| Activity |
Count how many lines in the entries below hold the string "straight", and respond with that number only.

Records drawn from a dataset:
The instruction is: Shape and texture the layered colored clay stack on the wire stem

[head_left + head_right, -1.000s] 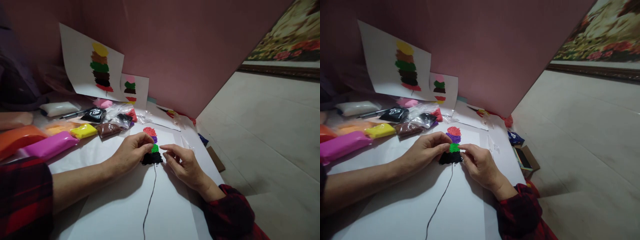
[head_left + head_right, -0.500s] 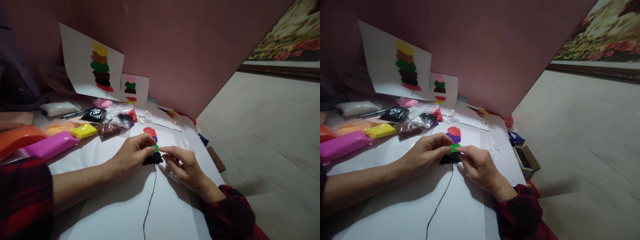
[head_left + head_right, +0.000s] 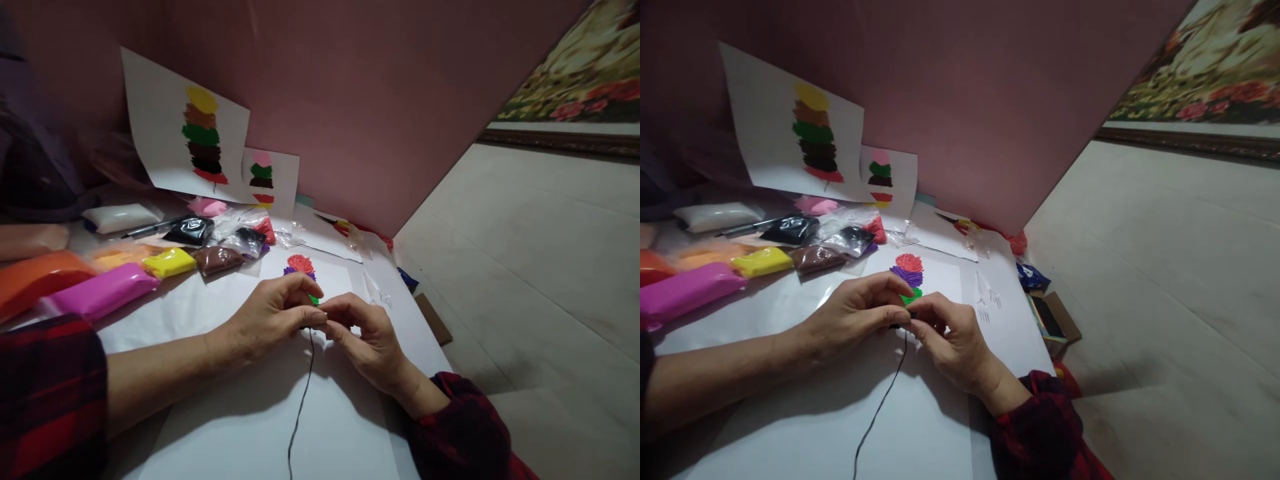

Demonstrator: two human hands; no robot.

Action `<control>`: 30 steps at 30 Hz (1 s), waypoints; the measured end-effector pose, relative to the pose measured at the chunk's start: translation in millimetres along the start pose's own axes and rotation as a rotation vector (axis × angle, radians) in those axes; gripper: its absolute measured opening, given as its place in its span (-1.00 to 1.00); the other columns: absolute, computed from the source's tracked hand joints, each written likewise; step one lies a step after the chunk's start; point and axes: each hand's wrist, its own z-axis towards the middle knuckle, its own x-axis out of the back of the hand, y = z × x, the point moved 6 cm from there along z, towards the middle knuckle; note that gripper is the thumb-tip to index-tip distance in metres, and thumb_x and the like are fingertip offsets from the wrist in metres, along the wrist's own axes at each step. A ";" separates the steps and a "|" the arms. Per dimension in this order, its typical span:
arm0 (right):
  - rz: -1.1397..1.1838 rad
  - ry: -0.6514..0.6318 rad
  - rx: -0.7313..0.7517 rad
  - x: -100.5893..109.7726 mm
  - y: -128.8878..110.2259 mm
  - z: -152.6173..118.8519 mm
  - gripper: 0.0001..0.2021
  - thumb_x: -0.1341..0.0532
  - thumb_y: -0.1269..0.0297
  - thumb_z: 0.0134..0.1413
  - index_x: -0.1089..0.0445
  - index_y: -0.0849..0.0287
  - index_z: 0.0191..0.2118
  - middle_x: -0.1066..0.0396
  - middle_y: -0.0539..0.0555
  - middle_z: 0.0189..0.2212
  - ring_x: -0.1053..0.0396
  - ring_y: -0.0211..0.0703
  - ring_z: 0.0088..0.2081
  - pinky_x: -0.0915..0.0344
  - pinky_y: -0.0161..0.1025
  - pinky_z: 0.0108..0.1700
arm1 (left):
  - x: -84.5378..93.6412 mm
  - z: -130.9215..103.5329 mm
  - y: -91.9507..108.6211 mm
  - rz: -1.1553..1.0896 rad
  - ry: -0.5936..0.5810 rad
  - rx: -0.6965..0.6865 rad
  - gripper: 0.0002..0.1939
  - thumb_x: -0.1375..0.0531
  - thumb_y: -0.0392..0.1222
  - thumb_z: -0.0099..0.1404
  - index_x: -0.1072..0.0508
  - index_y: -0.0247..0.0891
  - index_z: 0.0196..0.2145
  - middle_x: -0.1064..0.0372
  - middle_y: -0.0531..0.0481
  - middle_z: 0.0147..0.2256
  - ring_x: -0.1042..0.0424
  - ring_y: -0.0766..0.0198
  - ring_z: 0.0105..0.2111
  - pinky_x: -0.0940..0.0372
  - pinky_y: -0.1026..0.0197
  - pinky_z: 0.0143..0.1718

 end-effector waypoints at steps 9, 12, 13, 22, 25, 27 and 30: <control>0.184 0.213 -0.150 21.1 8.0 6.4 -0.93 -0.29 0.30 0.03 -0.39 0.13 -0.40 -0.31 -0.04 -0.43 -0.19 -0.34 -0.54 -0.15 -0.40 -0.62 | 5.9 -0.2 7.8 0.069 0.061 -0.035 -0.84 -0.21 -0.12 0.19 -0.40 -0.28 -0.36 -0.36 0.12 -0.57 -0.24 0.45 -0.61 -0.13 0.38 -0.58; -0.123 0.317 -0.229 36.3 17.5 5.3 -0.92 -0.25 0.32 0.03 -0.35 0.16 -0.42 -0.29 -0.03 -0.48 -0.22 -0.29 -0.50 -0.16 -0.37 -0.58 | 15.2 -0.4 12.5 0.107 0.180 -0.085 -0.75 -0.14 -0.03 0.27 -0.36 -0.28 -0.43 -0.33 0.12 -0.60 -0.18 0.47 -0.66 -0.10 0.39 -0.62; -0.219 0.308 -0.264 38.2 21.1 5.3 -0.91 -0.24 0.34 0.03 -0.34 0.17 -0.44 -0.29 -0.03 -0.51 -0.23 -0.28 -0.50 -0.16 -0.36 -0.57 | 17.7 -0.3 12.5 0.100 0.210 -0.084 -0.73 -0.12 -0.02 0.28 -0.34 -0.27 -0.45 -0.33 0.12 -0.60 -0.17 0.47 -0.67 -0.10 0.39 -0.63; -0.413 0.124 -0.310 29.8 28.1 7.0 -0.89 -0.18 0.43 -0.01 -0.40 0.20 -0.49 -0.38 0.00 -0.57 -0.28 -0.23 -0.51 -0.20 -0.29 -0.46 | 23.7 2.5 5.3 0.084 0.268 -0.009 -0.70 -0.11 0.01 0.28 -0.30 -0.26 -0.47 -0.35 0.09 -0.62 -0.20 0.44 -0.70 -0.10 0.36 -0.66; -0.418 0.110 -0.289 28.3 27.4 7.6 -0.89 -0.18 0.44 -0.01 -0.42 0.20 -0.50 -0.40 0.02 -0.56 -0.29 -0.23 -0.51 -0.21 -0.28 -0.45 | 24.2 2.4 4.0 0.090 0.271 0.005 -0.69 -0.10 0.02 0.29 -0.29 -0.26 -0.47 -0.35 0.10 -0.63 -0.20 0.45 -0.70 -0.07 0.38 -0.68; -0.420 0.118 -0.289 28.4 28.2 7.8 -0.88 -0.19 0.44 -0.01 -0.43 0.20 -0.50 -0.41 0.02 -0.56 -0.29 -0.23 -0.50 -0.21 -0.28 -0.44 | 24.4 2.4 3.7 0.094 0.271 0.011 -0.69 -0.09 0.02 0.29 -0.30 -0.26 -0.47 -0.35 0.10 -0.62 -0.21 0.45 -0.70 -0.06 0.39 -0.68; -0.423 0.130 -0.298 28.7 29.9 8.1 -0.89 -0.19 0.42 -0.01 -0.43 0.20 -0.50 -0.41 0.02 -0.56 -0.30 -0.23 -0.49 -0.20 -0.29 -0.44 | 24.2 2.8 3.9 0.101 0.268 0.007 -0.70 -0.09 0.01 0.30 -0.31 -0.26 -0.46 -0.35 0.10 -0.62 -0.21 0.44 -0.70 -0.06 0.38 -0.68</control>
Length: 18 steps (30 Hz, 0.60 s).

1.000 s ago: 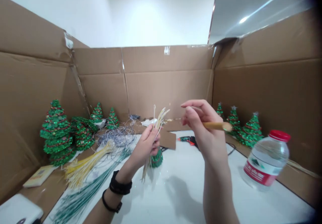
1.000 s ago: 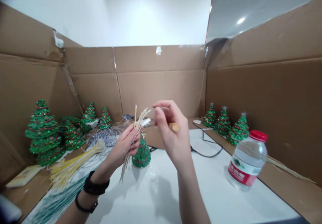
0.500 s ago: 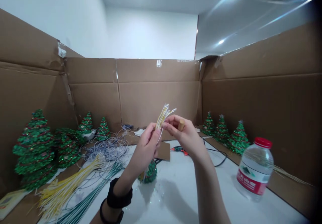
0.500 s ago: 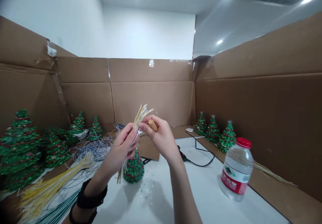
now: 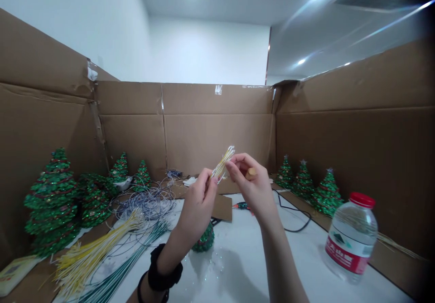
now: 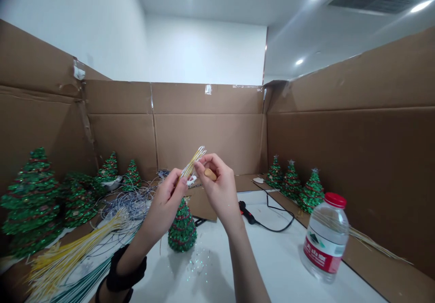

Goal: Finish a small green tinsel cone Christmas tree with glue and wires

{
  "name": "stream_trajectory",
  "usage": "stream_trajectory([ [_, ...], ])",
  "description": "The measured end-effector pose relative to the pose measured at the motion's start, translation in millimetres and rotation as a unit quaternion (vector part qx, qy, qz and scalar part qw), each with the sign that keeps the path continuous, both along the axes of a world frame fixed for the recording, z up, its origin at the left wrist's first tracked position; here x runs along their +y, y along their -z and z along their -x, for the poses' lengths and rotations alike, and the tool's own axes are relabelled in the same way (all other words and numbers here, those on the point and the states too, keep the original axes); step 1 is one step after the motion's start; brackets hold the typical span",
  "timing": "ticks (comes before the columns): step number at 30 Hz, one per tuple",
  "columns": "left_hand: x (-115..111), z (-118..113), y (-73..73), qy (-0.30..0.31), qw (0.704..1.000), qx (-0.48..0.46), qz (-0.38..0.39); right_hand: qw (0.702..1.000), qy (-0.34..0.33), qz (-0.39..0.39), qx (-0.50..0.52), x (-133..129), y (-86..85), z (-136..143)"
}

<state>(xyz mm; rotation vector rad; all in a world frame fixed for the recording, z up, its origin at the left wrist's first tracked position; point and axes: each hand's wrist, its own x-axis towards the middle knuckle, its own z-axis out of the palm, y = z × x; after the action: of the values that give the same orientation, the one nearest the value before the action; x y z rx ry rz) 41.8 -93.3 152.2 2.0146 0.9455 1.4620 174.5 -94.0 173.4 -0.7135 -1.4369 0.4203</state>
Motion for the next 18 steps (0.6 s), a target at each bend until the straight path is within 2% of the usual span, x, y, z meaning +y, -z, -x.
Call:
stream_trajectory([
  [4, 1.5, 0.0, 0.2, -0.028, 0.998, 0.035, -0.036, 1.000, 0.028, -0.001, 0.008, 0.4, 0.2, 1.7],
  [8, 1.9, 0.1, 0.6, -0.037, 0.996, 0.064, -0.049, 0.995, 0.065, -0.044, 0.068, 3.0, 1.4, 3.0],
  [13, 0.4, 6.1, -2.5, -0.012, 0.995, 0.072, -0.065, 0.995, 0.023, -0.055, 0.085, -1.6, 0.4, 11.2],
  [18, -2.6, 20.9, -10.0, 0.003, 0.985, 0.113, -0.130, 0.993, 0.031, -0.075, 0.087, -20.4, -1.0, 26.1],
])
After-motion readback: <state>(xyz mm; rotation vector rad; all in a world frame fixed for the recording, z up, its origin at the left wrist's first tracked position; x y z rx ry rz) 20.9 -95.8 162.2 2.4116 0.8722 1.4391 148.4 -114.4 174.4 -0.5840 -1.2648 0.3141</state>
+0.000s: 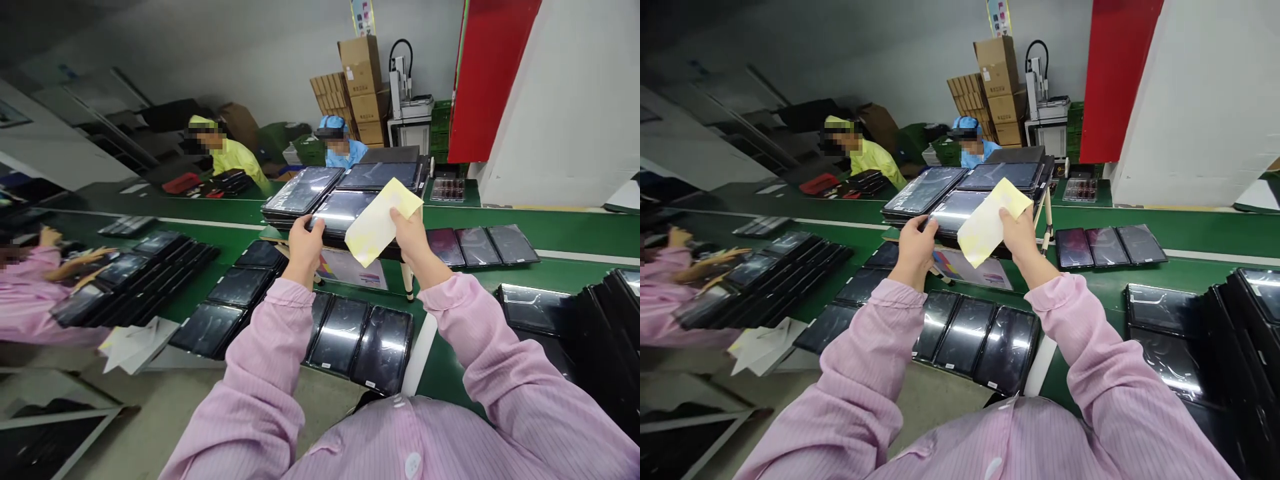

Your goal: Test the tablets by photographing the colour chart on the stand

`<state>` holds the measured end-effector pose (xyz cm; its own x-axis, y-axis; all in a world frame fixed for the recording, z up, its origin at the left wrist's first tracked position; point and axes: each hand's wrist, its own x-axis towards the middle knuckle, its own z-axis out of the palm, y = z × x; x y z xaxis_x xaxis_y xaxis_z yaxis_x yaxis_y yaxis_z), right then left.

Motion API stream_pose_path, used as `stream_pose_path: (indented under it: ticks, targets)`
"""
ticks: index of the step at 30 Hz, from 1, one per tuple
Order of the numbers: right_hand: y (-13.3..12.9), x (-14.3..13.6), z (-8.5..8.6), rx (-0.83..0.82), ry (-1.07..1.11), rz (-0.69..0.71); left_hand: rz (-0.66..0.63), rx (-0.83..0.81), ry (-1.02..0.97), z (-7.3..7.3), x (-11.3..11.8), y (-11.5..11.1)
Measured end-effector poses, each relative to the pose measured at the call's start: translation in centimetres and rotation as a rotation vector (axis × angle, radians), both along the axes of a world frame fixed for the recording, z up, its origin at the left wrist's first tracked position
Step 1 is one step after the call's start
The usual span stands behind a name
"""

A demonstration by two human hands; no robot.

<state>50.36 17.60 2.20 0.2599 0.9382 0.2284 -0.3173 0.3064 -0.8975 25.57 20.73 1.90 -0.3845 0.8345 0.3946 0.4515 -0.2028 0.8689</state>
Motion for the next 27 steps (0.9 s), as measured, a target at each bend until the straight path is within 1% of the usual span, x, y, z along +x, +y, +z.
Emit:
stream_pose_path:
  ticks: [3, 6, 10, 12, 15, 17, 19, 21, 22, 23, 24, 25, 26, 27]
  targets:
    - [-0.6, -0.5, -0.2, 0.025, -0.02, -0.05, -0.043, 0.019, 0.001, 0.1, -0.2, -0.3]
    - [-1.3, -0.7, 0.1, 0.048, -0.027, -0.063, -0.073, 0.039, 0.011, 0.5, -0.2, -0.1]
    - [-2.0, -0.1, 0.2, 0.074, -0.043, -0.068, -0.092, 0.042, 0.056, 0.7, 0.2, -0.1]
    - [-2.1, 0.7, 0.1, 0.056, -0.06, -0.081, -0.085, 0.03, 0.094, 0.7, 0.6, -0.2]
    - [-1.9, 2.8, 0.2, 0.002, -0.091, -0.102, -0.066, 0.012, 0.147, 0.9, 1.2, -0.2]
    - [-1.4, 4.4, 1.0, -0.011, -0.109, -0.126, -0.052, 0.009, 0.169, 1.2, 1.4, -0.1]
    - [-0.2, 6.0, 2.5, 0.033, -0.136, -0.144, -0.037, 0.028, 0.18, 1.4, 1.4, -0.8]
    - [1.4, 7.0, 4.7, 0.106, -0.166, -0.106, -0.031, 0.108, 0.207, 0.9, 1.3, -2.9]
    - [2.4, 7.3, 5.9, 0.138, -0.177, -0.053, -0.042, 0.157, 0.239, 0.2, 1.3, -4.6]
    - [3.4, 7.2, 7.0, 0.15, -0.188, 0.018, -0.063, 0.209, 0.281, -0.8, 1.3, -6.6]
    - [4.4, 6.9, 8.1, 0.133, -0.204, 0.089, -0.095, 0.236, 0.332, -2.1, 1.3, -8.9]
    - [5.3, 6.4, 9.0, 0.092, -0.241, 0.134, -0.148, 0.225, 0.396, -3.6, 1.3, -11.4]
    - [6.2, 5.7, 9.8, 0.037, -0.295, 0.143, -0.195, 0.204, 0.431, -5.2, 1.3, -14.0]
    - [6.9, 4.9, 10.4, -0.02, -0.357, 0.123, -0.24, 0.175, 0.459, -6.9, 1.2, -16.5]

| Solution for this task |
2